PROBLEM TO WORK ON — Below this sentence is a listing; return exactly its lines from the one with "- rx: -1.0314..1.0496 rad" to the one with "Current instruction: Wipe", both kept, and nothing more.

SUPPLIED MATERIAL —

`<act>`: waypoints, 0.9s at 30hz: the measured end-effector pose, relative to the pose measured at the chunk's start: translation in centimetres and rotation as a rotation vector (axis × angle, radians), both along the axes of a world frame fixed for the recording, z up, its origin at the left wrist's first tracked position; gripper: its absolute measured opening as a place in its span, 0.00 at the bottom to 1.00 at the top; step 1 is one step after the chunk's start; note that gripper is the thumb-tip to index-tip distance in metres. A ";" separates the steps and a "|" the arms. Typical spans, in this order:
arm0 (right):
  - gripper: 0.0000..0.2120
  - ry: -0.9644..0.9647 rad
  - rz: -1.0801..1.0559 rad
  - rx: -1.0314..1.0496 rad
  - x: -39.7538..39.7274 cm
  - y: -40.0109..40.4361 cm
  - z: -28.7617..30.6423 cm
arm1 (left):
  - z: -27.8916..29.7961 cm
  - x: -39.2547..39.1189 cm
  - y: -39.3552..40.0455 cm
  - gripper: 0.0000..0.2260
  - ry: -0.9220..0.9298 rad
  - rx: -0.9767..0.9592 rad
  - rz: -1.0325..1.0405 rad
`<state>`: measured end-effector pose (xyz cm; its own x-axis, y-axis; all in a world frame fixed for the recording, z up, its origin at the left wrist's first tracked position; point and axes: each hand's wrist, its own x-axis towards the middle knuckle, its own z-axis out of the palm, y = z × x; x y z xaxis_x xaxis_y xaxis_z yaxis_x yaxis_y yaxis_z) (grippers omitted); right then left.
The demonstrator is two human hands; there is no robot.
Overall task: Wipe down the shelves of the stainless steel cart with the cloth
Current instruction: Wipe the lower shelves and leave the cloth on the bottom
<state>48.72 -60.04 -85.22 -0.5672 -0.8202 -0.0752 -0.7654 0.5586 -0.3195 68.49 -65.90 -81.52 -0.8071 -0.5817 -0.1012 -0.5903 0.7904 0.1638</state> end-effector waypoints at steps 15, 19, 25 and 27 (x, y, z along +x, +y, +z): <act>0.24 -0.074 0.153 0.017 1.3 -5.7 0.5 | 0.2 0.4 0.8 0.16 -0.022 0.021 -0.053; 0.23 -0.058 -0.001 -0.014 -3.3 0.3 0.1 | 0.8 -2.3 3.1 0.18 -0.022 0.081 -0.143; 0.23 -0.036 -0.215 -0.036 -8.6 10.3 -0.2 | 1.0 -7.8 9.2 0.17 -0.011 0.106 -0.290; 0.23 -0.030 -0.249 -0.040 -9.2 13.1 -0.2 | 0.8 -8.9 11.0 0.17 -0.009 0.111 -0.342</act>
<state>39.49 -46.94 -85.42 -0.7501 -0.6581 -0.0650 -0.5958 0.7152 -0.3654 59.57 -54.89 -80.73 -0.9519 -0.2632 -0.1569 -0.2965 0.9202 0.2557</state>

EXERCISE RESPONSE —
  - rx: -1.0314..1.0496 rad
  - x: -39.7538..39.7274 cm
  - y: -40.0109..40.4361 cm
  - z: -28.7617..30.6423 cm
arm1 (left):
  - z: -27.8916..29.7961 cm
  - x: -39.2547..39.1189 cm
  - y: -39.3552..40.0455 cm
  - gripper: 0.0000..0.2260
  - ry: -0.9220..0.9298 rad
  - rx: -0.9767..0.9592 rad
  - rz: -1.0325..1.0405 rad
`<state>`: measured end-effector pose (xyz cm; its own x-axis, y-axis; all in a world frame fixed for the recording, z up, its origin at the left wrist's first tracked position; point and axes: each hand's wrist, its own x-axis towards the middle knuckle, its own z-axis out of the palm, y = z × x; x y z xaxis_x xaxis_y xaxis_z yaxis_x yaxis_y yaxis_z) (grippers omitted); right then left.
The demonstrator is two human hands; there is no robot.
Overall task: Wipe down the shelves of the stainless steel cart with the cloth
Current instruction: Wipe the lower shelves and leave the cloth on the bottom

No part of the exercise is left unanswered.